• What you have to do
Search the entries for lines that contain the word "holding", and report each one found.

• Information
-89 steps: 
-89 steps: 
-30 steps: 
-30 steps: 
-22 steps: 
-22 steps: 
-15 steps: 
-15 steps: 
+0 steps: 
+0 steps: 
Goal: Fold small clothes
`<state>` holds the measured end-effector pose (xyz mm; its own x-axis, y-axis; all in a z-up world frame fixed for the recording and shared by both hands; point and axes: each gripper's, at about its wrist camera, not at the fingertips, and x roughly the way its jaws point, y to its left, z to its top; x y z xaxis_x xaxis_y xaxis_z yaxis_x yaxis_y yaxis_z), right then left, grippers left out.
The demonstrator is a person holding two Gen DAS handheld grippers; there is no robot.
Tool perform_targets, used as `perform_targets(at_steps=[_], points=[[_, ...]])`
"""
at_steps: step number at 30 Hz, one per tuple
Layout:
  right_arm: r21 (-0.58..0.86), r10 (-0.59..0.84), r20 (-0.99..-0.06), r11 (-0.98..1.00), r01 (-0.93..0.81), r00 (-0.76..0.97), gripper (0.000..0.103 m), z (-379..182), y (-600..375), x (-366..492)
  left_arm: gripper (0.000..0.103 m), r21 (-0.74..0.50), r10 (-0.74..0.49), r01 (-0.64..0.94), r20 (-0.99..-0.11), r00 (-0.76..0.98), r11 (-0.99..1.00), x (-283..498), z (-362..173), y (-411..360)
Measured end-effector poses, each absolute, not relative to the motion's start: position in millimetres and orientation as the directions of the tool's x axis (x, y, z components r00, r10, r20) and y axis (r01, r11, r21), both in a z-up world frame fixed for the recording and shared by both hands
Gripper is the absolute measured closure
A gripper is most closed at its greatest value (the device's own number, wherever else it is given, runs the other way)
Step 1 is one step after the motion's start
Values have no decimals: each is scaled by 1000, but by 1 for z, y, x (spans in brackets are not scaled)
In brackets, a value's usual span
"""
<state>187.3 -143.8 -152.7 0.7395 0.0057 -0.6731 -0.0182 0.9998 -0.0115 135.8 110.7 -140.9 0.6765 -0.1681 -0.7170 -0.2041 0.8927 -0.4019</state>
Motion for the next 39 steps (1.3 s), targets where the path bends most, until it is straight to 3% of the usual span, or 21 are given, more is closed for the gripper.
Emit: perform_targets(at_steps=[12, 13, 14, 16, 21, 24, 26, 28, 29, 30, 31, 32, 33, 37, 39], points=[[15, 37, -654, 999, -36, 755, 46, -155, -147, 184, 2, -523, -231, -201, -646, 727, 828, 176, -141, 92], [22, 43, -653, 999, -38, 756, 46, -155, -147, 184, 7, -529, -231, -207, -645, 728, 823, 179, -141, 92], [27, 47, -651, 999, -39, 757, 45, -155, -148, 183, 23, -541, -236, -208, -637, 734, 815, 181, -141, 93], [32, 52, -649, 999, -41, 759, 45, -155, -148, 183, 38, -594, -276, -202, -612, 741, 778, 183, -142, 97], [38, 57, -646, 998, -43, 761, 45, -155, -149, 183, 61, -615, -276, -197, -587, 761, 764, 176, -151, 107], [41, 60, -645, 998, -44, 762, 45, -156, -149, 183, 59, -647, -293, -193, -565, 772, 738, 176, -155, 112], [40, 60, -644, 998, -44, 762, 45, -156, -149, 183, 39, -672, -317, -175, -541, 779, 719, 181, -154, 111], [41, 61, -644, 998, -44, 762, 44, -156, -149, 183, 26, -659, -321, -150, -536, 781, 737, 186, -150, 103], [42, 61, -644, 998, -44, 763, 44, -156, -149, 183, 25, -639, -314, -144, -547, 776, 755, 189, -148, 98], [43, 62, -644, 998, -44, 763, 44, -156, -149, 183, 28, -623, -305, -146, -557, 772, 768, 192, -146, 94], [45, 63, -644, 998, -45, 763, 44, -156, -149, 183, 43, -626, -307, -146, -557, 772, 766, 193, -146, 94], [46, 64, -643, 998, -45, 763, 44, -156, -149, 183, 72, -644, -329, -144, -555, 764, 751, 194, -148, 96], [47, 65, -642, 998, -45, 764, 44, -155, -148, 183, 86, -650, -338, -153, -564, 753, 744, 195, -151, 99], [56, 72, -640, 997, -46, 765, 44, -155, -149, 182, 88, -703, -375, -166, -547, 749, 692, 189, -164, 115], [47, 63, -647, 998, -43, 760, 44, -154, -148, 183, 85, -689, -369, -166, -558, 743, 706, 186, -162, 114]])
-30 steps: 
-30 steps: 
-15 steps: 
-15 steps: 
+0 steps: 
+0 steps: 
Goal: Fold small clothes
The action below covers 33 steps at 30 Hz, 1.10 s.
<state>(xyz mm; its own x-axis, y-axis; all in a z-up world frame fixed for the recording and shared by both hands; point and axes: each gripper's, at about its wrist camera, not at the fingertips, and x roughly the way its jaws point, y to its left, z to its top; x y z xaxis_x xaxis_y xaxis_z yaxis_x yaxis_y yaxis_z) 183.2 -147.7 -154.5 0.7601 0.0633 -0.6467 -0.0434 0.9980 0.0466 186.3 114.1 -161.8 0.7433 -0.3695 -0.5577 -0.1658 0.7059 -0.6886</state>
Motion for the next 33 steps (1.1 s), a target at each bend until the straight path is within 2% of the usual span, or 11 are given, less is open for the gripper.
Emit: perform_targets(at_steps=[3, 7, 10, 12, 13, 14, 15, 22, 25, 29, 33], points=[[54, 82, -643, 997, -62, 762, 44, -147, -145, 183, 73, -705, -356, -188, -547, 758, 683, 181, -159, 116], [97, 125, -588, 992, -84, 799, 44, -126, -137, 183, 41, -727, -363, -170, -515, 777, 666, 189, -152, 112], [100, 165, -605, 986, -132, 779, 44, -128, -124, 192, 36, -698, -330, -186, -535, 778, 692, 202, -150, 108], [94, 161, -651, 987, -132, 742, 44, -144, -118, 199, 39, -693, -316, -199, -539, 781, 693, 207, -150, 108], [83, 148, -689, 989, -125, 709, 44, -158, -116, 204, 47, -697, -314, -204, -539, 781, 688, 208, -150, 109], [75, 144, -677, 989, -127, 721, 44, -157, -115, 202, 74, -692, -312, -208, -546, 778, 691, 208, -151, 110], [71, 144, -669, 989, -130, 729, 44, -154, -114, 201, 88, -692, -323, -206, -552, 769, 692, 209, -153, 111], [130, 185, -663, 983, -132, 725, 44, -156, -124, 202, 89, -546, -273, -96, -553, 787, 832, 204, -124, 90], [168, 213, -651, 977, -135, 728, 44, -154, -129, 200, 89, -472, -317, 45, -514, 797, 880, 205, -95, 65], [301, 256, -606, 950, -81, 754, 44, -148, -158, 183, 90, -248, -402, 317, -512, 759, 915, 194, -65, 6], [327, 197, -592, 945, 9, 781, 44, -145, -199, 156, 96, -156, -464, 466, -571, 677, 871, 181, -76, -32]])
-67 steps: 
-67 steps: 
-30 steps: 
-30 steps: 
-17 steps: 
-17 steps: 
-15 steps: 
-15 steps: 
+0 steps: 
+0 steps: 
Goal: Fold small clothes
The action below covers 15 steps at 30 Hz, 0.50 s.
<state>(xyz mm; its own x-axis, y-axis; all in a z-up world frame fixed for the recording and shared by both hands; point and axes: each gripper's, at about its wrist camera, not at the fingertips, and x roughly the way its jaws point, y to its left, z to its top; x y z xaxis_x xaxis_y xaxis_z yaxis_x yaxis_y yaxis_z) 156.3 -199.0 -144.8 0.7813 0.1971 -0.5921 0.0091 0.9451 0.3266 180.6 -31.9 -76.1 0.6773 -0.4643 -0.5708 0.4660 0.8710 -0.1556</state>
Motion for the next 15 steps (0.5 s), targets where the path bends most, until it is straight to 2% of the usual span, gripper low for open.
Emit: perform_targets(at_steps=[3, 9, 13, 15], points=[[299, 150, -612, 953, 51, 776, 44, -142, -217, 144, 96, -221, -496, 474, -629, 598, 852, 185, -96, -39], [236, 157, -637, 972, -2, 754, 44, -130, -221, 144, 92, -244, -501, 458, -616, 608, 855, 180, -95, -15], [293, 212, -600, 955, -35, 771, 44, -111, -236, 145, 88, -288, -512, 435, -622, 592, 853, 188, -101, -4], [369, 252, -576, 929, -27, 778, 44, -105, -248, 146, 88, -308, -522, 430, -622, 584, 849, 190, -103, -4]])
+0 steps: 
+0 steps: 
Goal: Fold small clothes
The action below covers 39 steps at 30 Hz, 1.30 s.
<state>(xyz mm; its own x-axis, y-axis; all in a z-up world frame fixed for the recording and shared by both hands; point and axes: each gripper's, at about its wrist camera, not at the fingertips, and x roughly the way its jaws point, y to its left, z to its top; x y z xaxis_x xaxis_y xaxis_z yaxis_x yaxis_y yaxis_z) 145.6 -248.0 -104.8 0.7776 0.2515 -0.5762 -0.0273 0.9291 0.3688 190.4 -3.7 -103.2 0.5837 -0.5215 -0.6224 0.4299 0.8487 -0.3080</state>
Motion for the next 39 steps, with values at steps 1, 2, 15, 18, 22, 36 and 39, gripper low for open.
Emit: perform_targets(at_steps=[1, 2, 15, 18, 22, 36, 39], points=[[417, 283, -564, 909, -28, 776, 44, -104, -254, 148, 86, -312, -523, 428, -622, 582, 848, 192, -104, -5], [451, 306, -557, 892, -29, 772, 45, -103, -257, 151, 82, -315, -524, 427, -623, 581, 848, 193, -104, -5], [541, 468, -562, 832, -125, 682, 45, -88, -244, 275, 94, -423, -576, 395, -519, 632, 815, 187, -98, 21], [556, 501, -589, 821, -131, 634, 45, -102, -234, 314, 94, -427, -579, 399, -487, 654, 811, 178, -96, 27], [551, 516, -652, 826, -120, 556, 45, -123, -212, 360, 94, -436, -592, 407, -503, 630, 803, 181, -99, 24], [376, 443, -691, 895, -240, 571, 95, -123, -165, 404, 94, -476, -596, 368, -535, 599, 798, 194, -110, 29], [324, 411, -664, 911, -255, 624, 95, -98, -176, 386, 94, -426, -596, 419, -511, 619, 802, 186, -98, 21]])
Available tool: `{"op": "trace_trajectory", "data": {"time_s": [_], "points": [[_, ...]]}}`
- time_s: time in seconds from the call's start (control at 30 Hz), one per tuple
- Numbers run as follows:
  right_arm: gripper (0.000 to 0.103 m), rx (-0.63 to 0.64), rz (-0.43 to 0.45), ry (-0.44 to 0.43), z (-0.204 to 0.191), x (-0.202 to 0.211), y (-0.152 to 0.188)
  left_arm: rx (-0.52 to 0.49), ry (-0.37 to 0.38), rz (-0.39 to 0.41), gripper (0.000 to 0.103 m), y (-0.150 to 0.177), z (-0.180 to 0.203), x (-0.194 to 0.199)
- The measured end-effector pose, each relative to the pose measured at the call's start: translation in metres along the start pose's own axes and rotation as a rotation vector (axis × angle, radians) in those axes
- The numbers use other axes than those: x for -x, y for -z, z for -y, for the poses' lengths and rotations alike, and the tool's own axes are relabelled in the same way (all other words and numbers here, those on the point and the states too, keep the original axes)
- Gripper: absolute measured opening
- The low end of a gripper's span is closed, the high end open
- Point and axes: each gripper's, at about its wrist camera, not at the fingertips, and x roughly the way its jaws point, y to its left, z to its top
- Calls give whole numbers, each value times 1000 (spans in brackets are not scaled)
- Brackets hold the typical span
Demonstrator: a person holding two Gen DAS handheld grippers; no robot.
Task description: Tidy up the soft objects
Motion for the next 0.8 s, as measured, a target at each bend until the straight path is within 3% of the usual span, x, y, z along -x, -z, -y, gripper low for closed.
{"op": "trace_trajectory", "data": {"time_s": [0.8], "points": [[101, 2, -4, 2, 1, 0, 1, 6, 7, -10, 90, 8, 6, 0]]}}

• Solution to the problem
The demonstrator is a person holding two Gen DAS handheld grippers; there is no robot.
Demonstrator: a person holding two Gen DAS handheld grippers; no robot.

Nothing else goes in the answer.